This pragmatic book discusses software process improvement and organizational benchmarking with the Capability Maturity Model (CMM), ISO 9001, and the ISO/IEC 15504 standard (SPICE & Bootstrap).
Designed for process improvement teams and engineering professionals, it provides a framework for improving the entire software development and measuring process. The author blends management advice with technical information. He proposes that problems can arise from poor teamwork as well as poorly designed technical tools and models.
Review By: Alan W. Braithwaite 07/15/2010This book provides a practical approach to implementing software process improvement within an organization. It points out the benefits of having a good software process environment and provides guidelines for creating this environment in your organization. The author states that it is intended for three main groups: Software engineering managers and professionals, process improvement teams, and process research scientists. The book comprises five parts.
Part One, Process Thinking, lays a foundation for the rest of the book by discussing the importance of having a good software process environment in place. It identifies the characteristics of an effective process and describes why it is important to understand the relationship between the process and the people who will be using it.
Part Two describes the framework that should be in place to have a successful process environment. It describes such things as the infrastructure, process improvement road maps, process assessment methods, and a software process improvement action plan.
Part Three describes strategies and plans for making software process improvement happen in your organization. It discusses steps for implementing and institutionalizing software improvement based on the assessments made on your organization. It also provides metrics that can be used to help you measure the benefits of software process improvement.

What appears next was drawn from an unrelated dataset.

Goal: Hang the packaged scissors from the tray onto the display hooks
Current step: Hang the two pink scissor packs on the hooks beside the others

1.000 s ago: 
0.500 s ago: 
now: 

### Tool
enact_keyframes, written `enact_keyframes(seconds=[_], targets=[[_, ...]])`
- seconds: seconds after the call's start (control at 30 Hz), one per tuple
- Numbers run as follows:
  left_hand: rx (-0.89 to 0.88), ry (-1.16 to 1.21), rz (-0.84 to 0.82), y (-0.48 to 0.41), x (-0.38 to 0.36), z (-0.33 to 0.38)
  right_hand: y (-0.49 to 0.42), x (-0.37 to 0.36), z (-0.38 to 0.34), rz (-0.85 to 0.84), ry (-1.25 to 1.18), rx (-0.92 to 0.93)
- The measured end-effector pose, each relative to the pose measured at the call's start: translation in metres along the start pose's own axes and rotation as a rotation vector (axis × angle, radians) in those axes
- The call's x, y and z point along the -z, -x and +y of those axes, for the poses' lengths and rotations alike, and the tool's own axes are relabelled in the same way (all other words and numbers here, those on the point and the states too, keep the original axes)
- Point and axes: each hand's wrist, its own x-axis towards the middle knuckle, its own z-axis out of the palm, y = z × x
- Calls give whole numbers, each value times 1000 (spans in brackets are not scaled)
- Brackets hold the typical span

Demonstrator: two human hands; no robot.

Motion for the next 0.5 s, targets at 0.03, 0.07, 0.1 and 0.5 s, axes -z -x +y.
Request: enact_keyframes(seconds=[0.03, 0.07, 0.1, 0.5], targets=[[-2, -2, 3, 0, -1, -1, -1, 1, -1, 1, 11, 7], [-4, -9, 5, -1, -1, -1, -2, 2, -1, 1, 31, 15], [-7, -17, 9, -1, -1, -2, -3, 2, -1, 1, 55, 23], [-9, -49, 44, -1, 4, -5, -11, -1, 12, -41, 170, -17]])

Part Four describes some of the models and standards for process improvement which are currently being used. These include the Software Engineering Institute’s Capability Maturity Model (CMM), ISO/IEC 15504 standard for software process assessment, and the BOOTSTRAP software process assessment.

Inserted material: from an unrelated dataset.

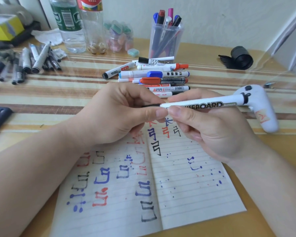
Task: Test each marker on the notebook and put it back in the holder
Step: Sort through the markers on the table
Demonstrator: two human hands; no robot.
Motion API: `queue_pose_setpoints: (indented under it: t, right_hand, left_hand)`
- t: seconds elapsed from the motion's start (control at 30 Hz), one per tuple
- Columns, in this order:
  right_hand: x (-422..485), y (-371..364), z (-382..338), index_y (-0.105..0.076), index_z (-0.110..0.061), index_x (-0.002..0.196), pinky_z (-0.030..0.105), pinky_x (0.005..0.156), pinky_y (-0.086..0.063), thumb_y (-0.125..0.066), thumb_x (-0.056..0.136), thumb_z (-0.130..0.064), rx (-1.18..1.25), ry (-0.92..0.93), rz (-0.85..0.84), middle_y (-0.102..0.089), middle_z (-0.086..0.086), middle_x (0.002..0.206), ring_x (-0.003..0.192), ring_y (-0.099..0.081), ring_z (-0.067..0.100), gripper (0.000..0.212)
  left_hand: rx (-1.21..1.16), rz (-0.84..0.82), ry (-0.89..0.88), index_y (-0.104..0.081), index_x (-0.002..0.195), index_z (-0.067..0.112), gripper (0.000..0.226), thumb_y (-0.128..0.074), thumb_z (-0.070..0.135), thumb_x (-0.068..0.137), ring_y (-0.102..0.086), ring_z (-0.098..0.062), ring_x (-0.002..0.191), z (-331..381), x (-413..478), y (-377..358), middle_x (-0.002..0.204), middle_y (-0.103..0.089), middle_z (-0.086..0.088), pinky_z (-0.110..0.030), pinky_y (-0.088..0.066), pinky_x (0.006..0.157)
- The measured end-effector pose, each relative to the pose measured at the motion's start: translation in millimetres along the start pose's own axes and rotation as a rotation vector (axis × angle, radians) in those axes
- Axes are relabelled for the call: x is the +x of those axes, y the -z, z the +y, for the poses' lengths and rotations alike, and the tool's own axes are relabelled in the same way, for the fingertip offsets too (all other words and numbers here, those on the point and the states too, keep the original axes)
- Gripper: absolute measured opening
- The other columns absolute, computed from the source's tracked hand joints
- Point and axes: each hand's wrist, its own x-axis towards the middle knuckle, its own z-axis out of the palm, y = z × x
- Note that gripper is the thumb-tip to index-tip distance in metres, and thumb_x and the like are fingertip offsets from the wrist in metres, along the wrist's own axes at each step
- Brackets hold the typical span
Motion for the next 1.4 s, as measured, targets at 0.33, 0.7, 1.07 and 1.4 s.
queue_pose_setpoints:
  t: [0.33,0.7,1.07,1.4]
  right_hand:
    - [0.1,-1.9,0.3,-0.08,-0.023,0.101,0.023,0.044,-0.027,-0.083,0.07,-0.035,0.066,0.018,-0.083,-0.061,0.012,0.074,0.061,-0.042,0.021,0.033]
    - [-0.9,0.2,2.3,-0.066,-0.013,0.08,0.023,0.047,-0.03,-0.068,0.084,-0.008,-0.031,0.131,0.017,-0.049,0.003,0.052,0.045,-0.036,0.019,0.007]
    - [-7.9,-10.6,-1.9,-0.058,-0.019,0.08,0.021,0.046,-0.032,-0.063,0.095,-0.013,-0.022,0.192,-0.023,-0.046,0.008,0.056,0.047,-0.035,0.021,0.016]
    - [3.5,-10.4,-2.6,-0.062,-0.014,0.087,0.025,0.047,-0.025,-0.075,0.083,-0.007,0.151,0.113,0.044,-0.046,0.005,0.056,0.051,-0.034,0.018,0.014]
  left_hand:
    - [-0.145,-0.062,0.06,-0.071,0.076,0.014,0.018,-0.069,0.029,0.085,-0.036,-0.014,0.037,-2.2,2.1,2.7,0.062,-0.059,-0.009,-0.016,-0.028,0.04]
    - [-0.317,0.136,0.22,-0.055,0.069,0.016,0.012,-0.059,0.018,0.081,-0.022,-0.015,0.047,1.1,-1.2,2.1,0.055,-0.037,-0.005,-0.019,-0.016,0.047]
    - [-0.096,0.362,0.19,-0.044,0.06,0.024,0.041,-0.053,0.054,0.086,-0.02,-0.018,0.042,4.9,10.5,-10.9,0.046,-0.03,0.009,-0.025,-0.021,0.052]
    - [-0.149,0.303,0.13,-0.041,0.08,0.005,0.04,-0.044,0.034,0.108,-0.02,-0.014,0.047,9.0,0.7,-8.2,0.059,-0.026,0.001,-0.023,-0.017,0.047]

Part Five describes the business benefits of software process improvement. Several case studies from companies in Europe and the USA are presented showing the measured benefits of process improvement. It also discusses some future software process improvement ideas.
This book will benefit a wide range of people interested in software process improvement, from those just beginning to investigate the idea of developing good software processes to those who are looking for ways to improve their existing processes. The information presented is very thorough if not overwhelming. A word of caution would be to make sure you read the book in order. The information presented in Part One helps the reader understand why an organization would invest so much time and effort into creating the infrastructure in Part Two and so forth. Having the success stories in the final part of the book is also helpful for those faced with the daunting task of owning a process-improvement movement in their organization.

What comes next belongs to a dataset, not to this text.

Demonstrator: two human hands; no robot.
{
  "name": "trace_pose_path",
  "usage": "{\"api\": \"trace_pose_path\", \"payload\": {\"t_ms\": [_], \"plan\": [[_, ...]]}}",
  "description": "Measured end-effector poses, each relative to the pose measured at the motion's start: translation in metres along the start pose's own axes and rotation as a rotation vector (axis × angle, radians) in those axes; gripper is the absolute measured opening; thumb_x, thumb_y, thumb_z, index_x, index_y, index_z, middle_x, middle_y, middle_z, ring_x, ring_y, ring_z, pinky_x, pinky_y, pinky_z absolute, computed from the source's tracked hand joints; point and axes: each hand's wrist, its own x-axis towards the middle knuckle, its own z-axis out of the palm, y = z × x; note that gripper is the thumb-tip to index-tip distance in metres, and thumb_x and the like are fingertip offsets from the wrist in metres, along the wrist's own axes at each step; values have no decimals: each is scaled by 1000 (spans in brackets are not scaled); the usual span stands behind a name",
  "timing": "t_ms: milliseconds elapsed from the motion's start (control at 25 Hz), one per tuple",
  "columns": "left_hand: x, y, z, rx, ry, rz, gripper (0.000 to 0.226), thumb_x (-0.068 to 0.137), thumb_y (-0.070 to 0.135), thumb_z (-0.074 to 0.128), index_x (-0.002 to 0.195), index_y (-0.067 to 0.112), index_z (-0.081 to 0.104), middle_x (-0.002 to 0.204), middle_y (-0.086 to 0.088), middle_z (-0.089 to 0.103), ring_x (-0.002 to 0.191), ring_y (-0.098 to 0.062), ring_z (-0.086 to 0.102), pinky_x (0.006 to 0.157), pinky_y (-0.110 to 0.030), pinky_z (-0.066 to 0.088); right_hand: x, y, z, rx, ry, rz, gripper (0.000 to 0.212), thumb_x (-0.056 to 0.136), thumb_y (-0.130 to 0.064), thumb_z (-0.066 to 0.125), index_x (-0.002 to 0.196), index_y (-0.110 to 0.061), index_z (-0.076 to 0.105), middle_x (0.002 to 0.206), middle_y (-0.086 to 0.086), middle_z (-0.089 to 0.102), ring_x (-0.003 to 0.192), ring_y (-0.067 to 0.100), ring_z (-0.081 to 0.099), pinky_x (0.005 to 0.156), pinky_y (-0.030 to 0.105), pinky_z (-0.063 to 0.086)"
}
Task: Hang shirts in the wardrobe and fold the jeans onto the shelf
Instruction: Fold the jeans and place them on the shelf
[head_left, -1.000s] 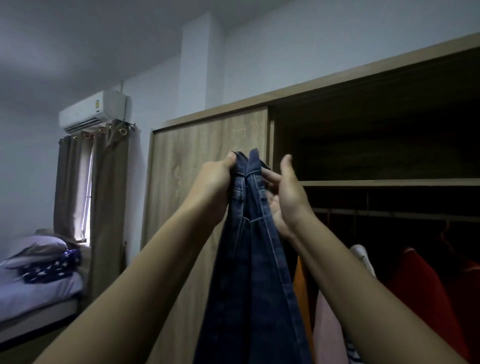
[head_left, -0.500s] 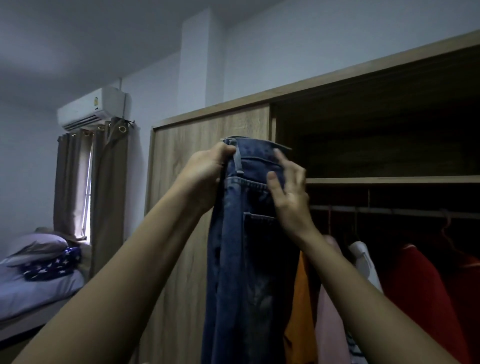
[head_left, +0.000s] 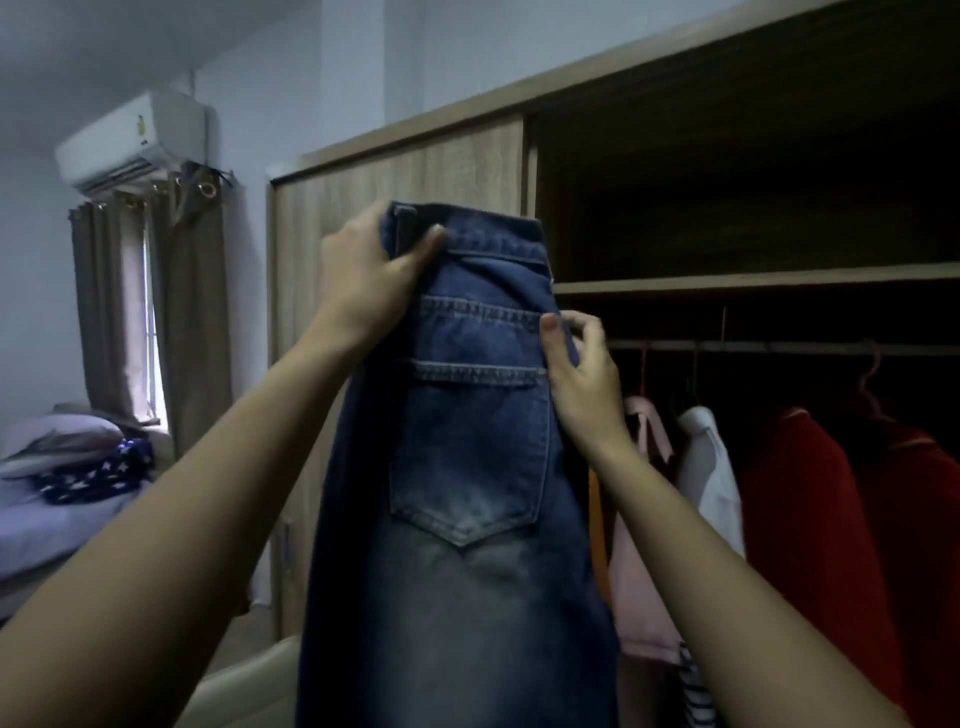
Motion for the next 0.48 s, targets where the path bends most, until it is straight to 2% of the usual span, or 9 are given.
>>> {"api": "trace_pose_path", "payload": {"t_ms": [40, 120, 200, 280, 320, 360, 400, 480], "plan": [[2, -2, 0, -4, 64, 5, 35, 85, 40, 64, 101, 9, 66, 93, 1, 65, 87, -14, 60, 75, -25, 45, -20, 16, -3, 19, -3, -14, 35, 82, -62, 45, 102, -34, 49, 94, -6, 67, 86, 6, 64, 75, 27, 52], [3, -12, -5, -13, 154, 18, 31, 86, 38, 63, 102, 11, 66, 91, 4, 61, 81, -5, 56, 71, -19, 41, -72, 54, -2, -98, -41, -36, 16, 90, -55, 44, 89, -41, 51, 75, -13, 62, 67, -3, 59, 60, 17, 44], [0, -26, -7, -93, 125, 32, 25, 86, 38, 63, 99, 17, 65, 90, 5, 63, 72, 3, 55, 71, -18, 44, -104, 86, -5, -164, 1, -27, 23, 92, -50, 37, 76, -42, 52, 63, -17, 56, 56, -5, 51, 52, 12, 35], [-3, -39, -3, -151, 92, 15, 17, 84, 41, 63, 90, 25, 62, 87, 8, 64, 71, 5, 56, 74, -23, 48, -108, 99, -8, -97, 6, 62, 30, 87, -60, 37, 82, -36, 54, 71, -21, 60, 65, -8, 55, 58, 9, 39], [-5, -44, -3, -180, 82, 10, 16, 83, 44, 64, 86, 29, 60, 85, 10, 64, 73, 3, 57, 75, -27, 50, -105, 101, -7, -68, -60, 116, 40, 83, -69, 39, 96, -34, 55, 83, -23, 61, 76, -10, 57, 67, 9, 42], [-6, -49, -4, -233, 80, 11, 17, 82, 46, 64, 84, 30, 58, 85, 10, 63, 75, 0, 58, 75, -30, 51, -105, 101, -4, -23, -175, 167, 48, 82, -68, 43, 111, -31, 53, 98, -25, 61, 89, -10, 57, 75, 9, 43], [-9, -52, -7, -277, 81, 15, 17, 82, 46, 64, 84, 30, 57, 85, 10, 63, 77, -2, 59, 75, -31, 51, -108, 99, -1, 3, -294, 197, 44, 85, -57, 50, 118, -27, 53, 106, -25, 61, 98, -9, 58, 79, 8, 43], [-12, -54, -18, -264, 58, 40, 14, 85, 42, 63, 84, 31, 55, 84, 13, 61, 75, 5, 57, 71, -21, 50, -117, 90, 5, 91, -400, 210, 17, 91, -25, 57, 106, -24, 61, 97, -20, 71, 97, -3, 64, 75, 8, 46]]}}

Since the idea behind process improvement is building quality products, this book is particularly relevant to QA and Quality Engineering professionals. Throughout the book the author uses many concepts and quotes from past experts in the field of quality assurance. These include Shewhart, Duran, Deming, Crosby, and especially Watts Humphrey who led the initial development of SEI’s CMM. Mr. Zahran refers to Watts Humphrey as the “prophet” of process thinking for software.
There were several things in this book that I thought were useful. One was the idea that there are three key aspects that must be covered for a process to be effective: process definition, process training, and process monitoring. If you miss one of these, you are in trouble. I also liked the information about the organizational and technical infrastructure that needs to be in place to support process improvement. Lastly, I liked the fact that the book provided a list of metrics that can be used to measure the effectiveness of process improvement. Being able to measure the benefits of your efforts is very important if you are tasked with owning process improvement in your organization.